Here’s my public challenge. I’d like to see the following at least start a blog and post one meaningful article related to venture capital and what they’re interested in:

  • Stephen Fleming, Chief Commercialization Officer, GT Venture Labs
  • Alan Taetle, Partner, Noro-Moseley
  • Fred Sturgis, Partner, HIG
  • Knox Massey, Atlanta Technology Angels
  • Sig Mosley, Imlay Investments

And here’s my offer: I’ll help in anyway I can - set up the blog, provide the hosting, find the templates - even help give some tips on how I do it.

Almost immediately I received a few emails and stirred up some interesting conversation about the value of VCs and blogging. The value of blogging is still wildly misunderstood - with the usual main reactions:

  • “Nobody cares about what I eat for dinner or where I’m going this weekend”
  • “I can’t talk publicly about stuff I’m doing”
  • “Nobody gets much from personal blogs”
  • “I don’t have time”
  • “Blogging is just gossip”
  • “I don’t want to be self-promoting”

I guess anyone’s opinion of “what blogging is” is just that: their opinion. And everyone has a right to their opinion. From my experience, blogging can be more than the above — and can also include the above — and be successful, useful, interesting and valuable. It can also be a complete waste of time and sometimes not worth the trouble. Blogging is a long-tail implementation in the world-wide, social phenomenon kind of way. How blogging came to be and how it’s impacted the world is probably one of those Internet change agents we’ll look back one day and say “aha”. And the impact, as can happen with most technology trends, are not all positive. And they don’t have to be. You need to take the good with the bad in cases of innovation. Nuclear power can be both used for bombs and for energy. And both, sometimes, are appropriate and inappropriate in different contexts.
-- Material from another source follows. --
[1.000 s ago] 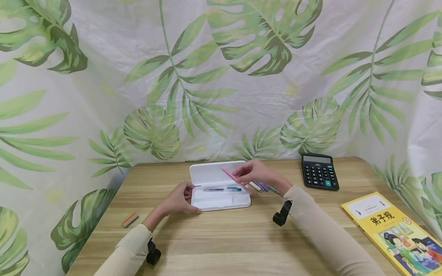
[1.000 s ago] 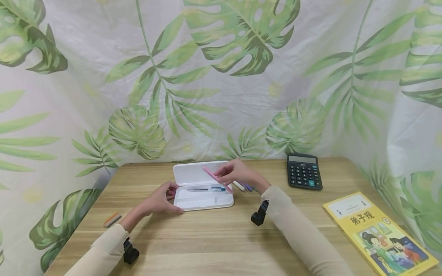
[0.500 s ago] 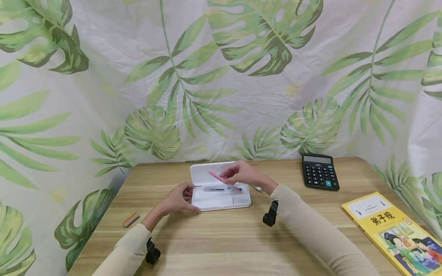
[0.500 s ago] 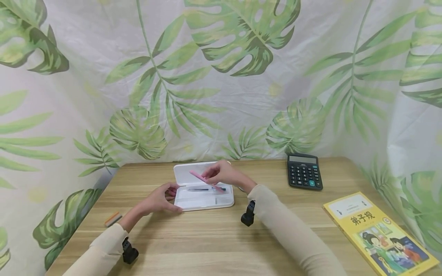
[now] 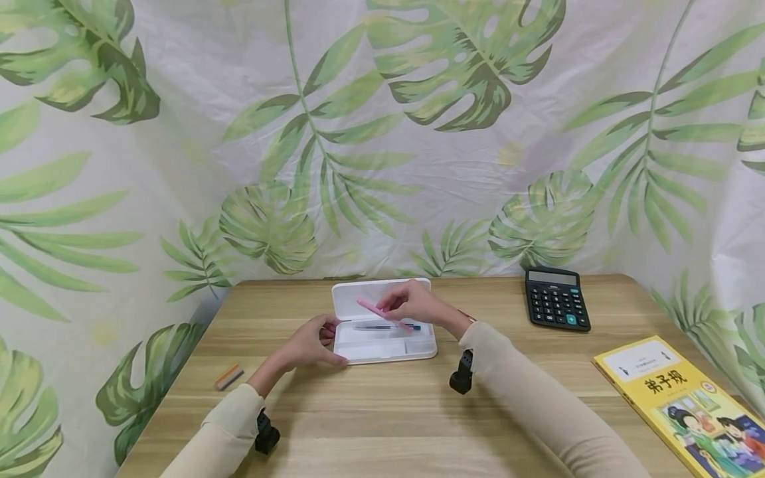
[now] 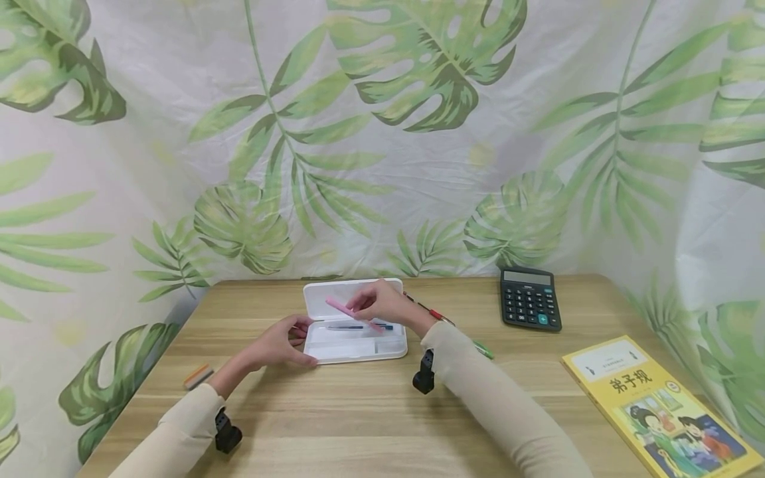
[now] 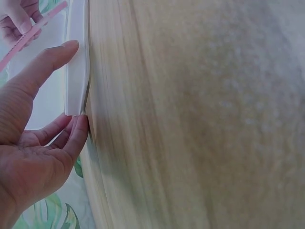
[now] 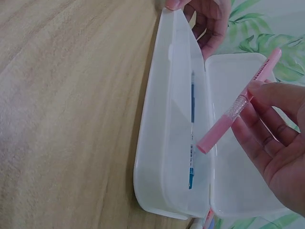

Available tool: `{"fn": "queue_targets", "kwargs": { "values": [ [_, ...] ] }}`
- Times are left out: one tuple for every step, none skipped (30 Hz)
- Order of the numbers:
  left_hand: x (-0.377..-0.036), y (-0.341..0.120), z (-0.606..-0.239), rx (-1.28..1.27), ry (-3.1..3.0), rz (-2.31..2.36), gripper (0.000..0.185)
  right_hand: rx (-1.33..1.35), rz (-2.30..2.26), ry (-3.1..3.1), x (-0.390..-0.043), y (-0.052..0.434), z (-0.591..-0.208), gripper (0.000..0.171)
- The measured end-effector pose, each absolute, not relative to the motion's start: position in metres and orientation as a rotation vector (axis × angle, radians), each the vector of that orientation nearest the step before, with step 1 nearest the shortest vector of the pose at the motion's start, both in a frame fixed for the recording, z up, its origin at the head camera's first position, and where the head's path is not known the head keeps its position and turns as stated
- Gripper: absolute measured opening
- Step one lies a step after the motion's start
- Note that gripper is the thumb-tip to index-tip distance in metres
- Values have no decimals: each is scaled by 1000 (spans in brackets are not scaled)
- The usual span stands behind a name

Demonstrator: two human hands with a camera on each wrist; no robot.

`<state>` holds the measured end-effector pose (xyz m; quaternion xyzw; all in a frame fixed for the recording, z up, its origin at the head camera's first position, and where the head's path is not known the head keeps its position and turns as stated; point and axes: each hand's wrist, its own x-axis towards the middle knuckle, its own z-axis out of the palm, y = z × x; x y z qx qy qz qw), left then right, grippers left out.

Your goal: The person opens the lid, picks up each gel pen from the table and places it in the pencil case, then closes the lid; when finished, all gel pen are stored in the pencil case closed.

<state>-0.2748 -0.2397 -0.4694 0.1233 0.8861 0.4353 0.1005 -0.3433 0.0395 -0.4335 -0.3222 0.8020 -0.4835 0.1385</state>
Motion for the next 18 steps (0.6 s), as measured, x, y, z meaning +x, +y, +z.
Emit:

For me, it was a hard transition from becoming an occasional hobby blogger to one with purposeful, serious intent - which happened almost a year ago. Before that, I had first started blogging in February of 2003. And, once the transition happened, magically, things changed for me in ways that can be hard to explain to someone who hasn’t experienced it. But, the change wasn’t really difficult - it was almost obvious and once it happened it made a lot of other things that are occurring in web 2.0 much more easy to understand. I’ll stop there — since that’s a little too deep and probably justifies a longer post one day.

So, the update on the VC blogging challenge?

Alan Taetle, Partner at Noro-Moseley was the first to take the challenge - which I posted on my blog a few days after the challenge. Thanks, Alan for that nice post - and a topic that merits much community conversation.

Knox Massey, Executive Director at Atlanta Technology Angels - has been raring to start blogging after I had lunch with him a couple of weeks ago. I setup a brand new blog for ATA a few days ago and I think that should launch soon with some great content from Atlanta’s premiere angel group. More to come on this…

Stephen Fleming, Chief Commercialization Officer, GT Venture Labs - Stephen is such a geek and sent me this really nice email after I volunteered to help set something up a few days before: “I was in a conference this weekend with Wi-Fi and a couple of boring speakers (yes, I went to a conference over a holiday weekend!), I went ahead and set something up on Blogger. Turns out that Adobe Contribute knows how to speak to that, so it was pretty simple”. And, the best part is his 2nd post was done from his blackberry from the conference. Awesome.

Well, 3 out of 5 isn’t too bad. And most importantly, this social experiment also demonstrated the power of community and blogging first hand.